*** Records

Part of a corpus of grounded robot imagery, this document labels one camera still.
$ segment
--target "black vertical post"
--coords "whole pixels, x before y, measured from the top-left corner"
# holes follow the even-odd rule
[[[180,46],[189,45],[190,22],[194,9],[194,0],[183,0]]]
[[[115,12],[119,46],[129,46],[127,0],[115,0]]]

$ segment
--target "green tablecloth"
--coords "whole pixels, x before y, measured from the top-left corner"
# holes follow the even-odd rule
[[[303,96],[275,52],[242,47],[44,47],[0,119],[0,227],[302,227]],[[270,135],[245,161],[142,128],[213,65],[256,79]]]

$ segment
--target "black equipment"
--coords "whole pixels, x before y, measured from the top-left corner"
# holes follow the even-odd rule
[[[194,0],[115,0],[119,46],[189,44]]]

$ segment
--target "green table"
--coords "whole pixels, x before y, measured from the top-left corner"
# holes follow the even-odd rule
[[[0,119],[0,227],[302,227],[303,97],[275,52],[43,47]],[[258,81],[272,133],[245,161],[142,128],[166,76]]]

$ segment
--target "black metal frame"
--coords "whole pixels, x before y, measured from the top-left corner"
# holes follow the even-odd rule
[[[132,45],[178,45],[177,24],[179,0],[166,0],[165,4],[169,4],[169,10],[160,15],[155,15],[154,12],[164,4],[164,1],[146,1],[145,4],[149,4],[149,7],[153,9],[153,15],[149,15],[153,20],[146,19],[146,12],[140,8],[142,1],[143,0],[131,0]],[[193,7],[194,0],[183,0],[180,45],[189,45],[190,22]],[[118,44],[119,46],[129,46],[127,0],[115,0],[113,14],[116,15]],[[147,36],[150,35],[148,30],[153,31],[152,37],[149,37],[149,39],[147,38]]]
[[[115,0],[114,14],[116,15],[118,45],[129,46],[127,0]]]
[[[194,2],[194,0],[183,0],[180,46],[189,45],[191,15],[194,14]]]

******

Transcribe all the data word for word, as it appears above.

Part of a corpus of grounded robot imagery, this document labels one camera still.
$ segment
--target "black vertical post"
--coords "whole pixels, x before y, measured from the top-left corner"
# holes follow the even-odd rule
[[[180,46],[189,45],[190,22],[194,9],[194,0],[183,0]]]
[[[115,12],[119,46],[129,46],[127,0],[115,0]]]

$ segment
--target "green tablecloth"
--coords "whole pixels, x before y, measured from the top-left corner"
# holes follow the even-odd rule
[[[303,96],[275,52],[242,47],[44,47],[0,119],[0,227],[302,227]],[[270,135],[245,161],[142,128],[213,65],[256,79]]]

$ segment
--target "black equipment"
--coords "whole pixels, x before y, measured from the top-left corner"
# holes follow the even-odd rule
[[[194,0],[115,0],[119,46],[189,44]]]

$ segment
--target "green table"
--coords "whole pixels, x before y, measured from the top-left corner"
# holes follow the even-odd rule
[[[0,119],[0,227],[302,227],[303,97],[275,52],[43,47]],[[258,81],[272,133],[245,161],[142,128],[166,76]]]

$ segment
--target "black metal frame"
--coords "whole pixels, x before y, measured from the top-left corner"
# holes follow the even-odd rule
[[[132,45],[178,45],[177,24],[179,0],[166,0],[165,4],[169,4],[169,10],[160,15],[155,15],[154,12],[164,4],[164,1],[146,1],[145,4],[149,4],[149,7],[153,9],[153,15],[149,15],[153,20],[146,19],[146,12],[140,8],[142,1],[143,0],[131,0]],[[193,7],[194,0],[183,0],[180,45],[189,45],[190,22]],[[118,44],[119,46],[129,46],[127,0],[115,0],[113,14],[116,15]],[[147,36],[150,35],[148,30],[153,31],[152,37],[149,37],[149,39],[147,38]]]
[[[115,0],[114,14],[116,15],[118,45],[129,46],[127,0]]]
[[[194,2],[194,0],[183,0],[180,46],[189,45],[191,15],[194,14]]]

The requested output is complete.